*Exercise details*. The answer should be one number only, namely how many lines of the records hold the word "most".

[Dataset entries]
***
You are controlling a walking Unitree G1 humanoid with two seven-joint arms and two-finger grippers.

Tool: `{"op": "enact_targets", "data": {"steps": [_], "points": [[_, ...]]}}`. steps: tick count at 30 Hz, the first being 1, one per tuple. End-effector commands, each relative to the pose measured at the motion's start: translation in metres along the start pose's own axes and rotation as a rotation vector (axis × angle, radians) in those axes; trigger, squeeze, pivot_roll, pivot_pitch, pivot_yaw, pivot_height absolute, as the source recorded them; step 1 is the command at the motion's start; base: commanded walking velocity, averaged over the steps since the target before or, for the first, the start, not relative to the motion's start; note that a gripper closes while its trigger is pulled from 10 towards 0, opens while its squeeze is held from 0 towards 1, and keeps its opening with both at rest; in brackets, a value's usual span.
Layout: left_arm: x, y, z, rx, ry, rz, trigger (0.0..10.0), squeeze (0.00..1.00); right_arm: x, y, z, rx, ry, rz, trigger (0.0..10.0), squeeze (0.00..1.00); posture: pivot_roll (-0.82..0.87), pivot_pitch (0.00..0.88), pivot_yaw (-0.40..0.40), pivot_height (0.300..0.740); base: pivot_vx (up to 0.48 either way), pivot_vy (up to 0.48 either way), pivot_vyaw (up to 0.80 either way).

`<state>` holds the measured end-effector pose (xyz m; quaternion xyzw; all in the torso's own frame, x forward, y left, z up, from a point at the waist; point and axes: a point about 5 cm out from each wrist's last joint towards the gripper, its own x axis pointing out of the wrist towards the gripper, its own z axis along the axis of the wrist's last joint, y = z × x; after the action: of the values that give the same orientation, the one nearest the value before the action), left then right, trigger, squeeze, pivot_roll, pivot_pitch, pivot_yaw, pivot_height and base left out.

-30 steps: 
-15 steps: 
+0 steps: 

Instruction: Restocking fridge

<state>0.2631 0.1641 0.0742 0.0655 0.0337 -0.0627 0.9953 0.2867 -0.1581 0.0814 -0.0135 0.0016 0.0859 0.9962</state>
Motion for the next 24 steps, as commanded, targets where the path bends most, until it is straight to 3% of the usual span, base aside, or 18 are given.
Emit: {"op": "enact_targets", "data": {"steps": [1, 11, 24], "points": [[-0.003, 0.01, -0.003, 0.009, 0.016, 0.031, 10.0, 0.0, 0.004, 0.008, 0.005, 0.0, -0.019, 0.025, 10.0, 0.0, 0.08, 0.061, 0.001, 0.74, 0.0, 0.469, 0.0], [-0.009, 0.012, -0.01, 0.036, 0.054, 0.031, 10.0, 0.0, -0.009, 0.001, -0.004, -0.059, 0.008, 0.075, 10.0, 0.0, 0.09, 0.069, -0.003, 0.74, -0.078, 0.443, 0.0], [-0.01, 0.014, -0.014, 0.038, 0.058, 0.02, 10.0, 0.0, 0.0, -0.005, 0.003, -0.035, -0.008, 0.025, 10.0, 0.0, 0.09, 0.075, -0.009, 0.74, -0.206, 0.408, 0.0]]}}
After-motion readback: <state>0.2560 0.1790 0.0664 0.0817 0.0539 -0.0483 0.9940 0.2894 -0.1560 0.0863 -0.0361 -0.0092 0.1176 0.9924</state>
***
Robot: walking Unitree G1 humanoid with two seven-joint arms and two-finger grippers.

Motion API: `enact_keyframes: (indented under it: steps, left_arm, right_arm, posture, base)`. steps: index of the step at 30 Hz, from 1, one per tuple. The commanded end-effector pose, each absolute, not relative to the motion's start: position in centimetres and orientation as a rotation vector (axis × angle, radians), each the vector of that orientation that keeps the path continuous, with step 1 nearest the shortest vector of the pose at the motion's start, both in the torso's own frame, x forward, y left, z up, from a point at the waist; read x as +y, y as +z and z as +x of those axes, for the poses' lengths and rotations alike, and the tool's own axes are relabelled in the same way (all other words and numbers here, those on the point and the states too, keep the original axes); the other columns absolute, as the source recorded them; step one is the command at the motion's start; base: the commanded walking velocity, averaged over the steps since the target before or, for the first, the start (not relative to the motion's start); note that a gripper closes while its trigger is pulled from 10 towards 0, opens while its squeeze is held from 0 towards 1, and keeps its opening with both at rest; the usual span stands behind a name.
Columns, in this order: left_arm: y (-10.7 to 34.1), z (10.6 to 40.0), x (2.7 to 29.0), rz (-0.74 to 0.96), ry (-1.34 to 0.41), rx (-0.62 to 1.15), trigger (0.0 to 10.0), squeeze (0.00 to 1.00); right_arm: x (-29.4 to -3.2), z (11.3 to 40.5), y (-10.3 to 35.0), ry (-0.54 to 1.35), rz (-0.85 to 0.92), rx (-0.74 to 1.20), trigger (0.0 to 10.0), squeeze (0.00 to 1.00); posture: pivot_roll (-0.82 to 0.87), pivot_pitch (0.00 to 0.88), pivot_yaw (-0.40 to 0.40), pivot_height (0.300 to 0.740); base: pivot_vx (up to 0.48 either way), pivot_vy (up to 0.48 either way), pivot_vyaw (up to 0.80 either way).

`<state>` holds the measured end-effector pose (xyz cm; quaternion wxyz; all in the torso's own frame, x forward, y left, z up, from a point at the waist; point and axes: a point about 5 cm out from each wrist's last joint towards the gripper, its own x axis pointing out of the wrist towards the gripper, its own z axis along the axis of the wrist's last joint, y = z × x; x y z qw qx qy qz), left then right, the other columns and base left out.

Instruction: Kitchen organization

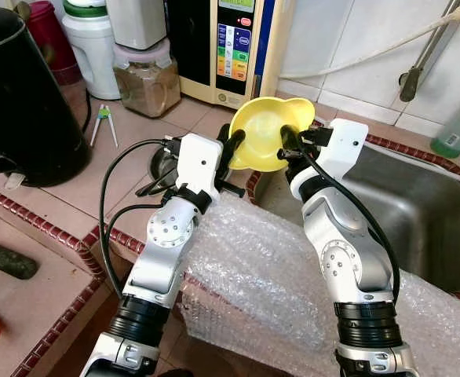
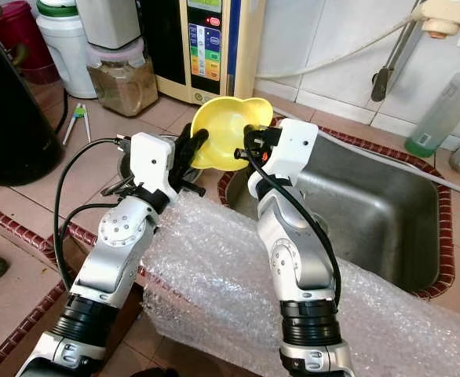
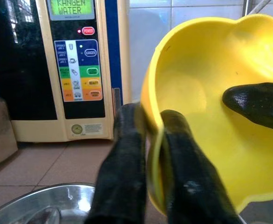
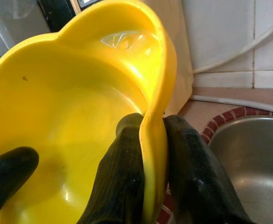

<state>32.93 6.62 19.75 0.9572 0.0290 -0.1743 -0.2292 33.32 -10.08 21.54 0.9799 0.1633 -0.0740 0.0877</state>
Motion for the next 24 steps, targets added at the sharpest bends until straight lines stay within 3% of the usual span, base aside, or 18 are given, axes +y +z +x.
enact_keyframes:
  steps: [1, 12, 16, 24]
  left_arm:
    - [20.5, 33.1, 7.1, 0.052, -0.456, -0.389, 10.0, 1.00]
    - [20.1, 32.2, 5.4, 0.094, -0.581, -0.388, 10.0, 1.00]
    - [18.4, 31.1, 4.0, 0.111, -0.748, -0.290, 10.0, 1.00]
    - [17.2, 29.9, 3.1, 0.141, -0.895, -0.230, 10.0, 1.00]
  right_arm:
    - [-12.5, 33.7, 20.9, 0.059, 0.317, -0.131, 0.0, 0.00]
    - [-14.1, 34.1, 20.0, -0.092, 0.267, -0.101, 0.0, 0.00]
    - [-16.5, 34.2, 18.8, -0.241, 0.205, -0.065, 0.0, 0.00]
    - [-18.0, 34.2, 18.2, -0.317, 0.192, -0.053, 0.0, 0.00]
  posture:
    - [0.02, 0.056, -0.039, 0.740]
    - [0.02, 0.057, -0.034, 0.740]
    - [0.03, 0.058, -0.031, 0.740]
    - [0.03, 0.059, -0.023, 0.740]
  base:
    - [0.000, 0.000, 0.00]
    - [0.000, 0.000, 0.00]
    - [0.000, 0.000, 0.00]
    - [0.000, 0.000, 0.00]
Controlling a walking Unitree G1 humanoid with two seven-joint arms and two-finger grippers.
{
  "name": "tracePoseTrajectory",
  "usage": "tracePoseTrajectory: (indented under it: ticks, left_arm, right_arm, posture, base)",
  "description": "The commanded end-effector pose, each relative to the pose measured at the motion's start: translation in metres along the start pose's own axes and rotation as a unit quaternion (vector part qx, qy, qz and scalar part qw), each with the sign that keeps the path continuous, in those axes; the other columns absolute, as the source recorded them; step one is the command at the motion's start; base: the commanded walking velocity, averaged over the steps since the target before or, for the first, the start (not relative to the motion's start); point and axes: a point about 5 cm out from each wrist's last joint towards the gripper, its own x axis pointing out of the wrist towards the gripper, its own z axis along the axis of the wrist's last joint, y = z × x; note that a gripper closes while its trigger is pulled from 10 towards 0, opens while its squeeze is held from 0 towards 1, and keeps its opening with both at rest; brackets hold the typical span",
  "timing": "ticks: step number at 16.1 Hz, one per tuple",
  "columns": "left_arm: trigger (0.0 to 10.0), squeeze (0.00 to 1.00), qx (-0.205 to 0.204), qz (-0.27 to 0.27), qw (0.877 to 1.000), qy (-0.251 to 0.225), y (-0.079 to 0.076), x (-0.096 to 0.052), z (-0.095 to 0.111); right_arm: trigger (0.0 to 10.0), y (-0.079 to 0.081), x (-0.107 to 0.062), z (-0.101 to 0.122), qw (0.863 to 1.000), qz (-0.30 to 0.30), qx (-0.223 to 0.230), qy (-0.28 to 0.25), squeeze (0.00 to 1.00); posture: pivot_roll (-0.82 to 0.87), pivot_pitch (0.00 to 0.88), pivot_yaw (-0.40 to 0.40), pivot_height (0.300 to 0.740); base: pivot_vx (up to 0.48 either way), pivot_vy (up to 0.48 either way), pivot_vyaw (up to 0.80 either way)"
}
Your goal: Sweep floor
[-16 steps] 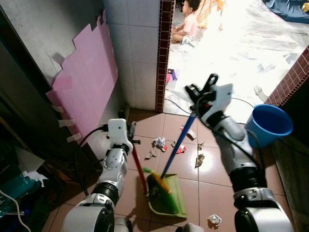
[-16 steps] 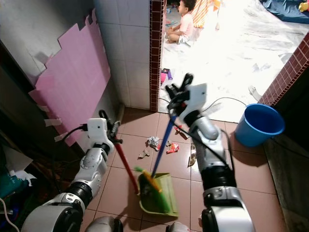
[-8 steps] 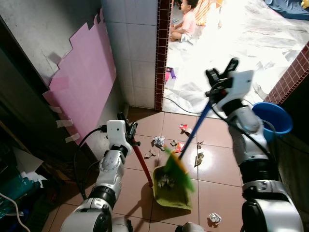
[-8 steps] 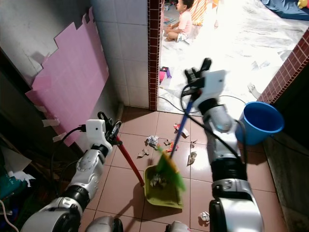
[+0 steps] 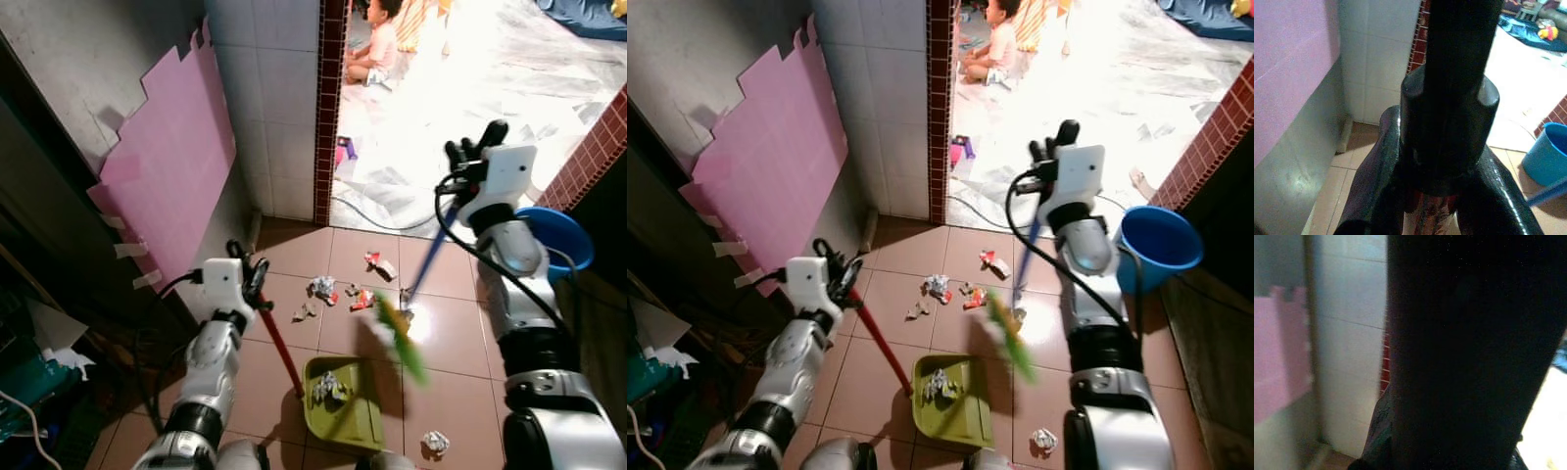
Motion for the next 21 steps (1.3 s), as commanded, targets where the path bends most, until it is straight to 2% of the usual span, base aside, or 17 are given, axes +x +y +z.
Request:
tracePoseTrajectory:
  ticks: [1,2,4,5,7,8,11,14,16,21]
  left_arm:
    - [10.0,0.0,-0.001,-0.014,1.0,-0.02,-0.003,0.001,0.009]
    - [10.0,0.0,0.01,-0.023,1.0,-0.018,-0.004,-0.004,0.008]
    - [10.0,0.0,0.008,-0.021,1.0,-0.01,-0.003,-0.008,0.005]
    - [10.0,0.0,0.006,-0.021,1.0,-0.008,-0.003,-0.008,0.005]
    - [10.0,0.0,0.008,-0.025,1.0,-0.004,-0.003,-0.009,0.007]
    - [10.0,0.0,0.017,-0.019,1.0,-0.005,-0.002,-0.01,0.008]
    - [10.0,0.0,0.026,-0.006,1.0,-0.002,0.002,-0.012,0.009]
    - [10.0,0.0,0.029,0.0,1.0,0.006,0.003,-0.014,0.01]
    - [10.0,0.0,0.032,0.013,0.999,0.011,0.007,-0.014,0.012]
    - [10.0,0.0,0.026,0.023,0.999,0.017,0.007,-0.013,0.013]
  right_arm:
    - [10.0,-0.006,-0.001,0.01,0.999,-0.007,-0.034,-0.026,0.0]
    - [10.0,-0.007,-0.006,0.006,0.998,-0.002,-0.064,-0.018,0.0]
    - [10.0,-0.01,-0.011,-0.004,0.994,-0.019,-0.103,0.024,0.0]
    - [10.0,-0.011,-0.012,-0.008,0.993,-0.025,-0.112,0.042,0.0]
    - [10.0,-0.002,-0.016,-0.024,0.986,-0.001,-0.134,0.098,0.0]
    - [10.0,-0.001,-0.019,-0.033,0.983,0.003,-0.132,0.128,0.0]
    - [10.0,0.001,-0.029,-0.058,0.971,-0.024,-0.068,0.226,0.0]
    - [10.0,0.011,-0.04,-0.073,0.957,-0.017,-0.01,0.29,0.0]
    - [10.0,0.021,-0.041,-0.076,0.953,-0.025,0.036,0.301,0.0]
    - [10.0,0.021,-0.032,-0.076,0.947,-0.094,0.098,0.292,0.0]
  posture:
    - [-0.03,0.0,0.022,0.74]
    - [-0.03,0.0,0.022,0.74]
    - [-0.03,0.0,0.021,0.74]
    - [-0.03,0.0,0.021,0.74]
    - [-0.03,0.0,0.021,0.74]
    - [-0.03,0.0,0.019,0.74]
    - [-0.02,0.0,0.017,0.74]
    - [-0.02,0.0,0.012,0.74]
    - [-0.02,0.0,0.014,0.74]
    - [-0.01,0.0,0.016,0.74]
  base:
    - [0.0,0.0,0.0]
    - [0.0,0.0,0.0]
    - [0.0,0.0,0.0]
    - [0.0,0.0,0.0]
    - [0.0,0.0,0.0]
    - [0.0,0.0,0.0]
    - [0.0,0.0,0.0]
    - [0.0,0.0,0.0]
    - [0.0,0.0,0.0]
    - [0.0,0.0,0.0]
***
*Response below*. 2